MY THOUGHTS: Never Let Me Go will not be for everyone. Yet there will be some who just get it; some who are immediately entranced by the slow, sleep-inducing metronomic flow of words; some who will fall to sleep the night after finishing, with echoes of Hailsham littering their dreams. Never Let Me Go will not please the entire crowd of dystopian-lovers, just the few of them who want brilliant prose and a subtle element of darkness.
“A part of us stayed like that: fearful of the world around us, and-no matter how much we despised ourselves for it-unable quite to let each other go.”
But, perhaps the most fascinating element of this novel is Ishiguro's characterisation as characters are rarely - if ever - quite as human as they are in Never Let Me Go. Which is incredibly ironic given their formulaic upbringings; the isolated Kathy, the manipulative Ruth, the manipulated Tommy have all been broken by the society in which they live: a society which arouses some questions about our own. Kathy's narrative is fragile, and the clarity with which she regards the past is questionable… Ishiguro has created a protagonist, whose voice is rich and true-spoken, and yet confused and splintered.

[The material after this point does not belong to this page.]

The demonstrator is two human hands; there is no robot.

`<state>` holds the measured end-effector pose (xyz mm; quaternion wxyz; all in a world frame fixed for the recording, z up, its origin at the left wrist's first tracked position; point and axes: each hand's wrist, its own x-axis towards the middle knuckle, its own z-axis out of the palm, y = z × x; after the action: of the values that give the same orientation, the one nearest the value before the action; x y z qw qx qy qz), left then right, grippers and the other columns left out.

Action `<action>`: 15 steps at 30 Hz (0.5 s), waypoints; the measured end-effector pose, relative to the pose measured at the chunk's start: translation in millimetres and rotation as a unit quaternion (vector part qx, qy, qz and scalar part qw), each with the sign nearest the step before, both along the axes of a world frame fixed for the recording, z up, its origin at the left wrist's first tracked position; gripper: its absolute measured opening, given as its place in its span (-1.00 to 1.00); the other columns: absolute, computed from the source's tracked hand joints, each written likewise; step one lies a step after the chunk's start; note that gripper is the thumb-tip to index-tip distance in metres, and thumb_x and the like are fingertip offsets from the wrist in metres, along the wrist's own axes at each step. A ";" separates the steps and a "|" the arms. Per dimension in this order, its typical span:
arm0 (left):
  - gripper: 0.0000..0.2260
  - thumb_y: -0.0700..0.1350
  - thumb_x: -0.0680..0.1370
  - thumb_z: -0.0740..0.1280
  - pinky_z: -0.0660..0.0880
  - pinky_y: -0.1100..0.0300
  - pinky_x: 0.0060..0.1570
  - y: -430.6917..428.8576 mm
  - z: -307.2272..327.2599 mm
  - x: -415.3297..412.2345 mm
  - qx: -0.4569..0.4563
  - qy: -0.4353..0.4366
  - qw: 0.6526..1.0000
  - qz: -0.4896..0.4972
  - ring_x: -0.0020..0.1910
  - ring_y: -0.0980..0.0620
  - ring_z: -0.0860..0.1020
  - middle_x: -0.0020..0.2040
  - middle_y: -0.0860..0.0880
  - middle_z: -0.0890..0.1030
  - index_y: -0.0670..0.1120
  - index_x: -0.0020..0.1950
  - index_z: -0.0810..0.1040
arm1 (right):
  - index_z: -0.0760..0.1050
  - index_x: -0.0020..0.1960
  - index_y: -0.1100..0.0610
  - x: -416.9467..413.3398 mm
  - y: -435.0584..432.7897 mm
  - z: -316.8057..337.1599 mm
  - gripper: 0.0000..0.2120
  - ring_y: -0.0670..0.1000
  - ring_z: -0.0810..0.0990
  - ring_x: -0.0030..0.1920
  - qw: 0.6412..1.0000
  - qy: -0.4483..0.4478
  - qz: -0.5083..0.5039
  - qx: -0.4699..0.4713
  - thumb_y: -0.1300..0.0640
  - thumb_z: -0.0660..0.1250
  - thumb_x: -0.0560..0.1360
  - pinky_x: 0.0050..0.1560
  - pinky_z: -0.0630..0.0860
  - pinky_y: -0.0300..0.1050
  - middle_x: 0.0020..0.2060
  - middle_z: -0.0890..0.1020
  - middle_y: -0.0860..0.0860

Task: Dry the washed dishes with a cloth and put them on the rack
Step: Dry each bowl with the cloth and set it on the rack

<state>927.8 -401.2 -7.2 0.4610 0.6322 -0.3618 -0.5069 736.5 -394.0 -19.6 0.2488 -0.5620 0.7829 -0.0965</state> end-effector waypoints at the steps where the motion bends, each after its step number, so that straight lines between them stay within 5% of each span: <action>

“Poor creatures. What did we do to you? With all our schemes and plans?”
All in all, I really cannot recommend Never Let Me Go enough; like I said to begin with, it won't be for everyone, but if you want a refreshing narrative and a prose which raises many philosophical questions, you should give this a go.
Ishiguro has this very odd way with words… his words evoke incredibly strong images, memories and feelings. Everything about his version of contemporary England is strangely nostalgic and recognisable – which I guess adds to how unnerving the whole novel is.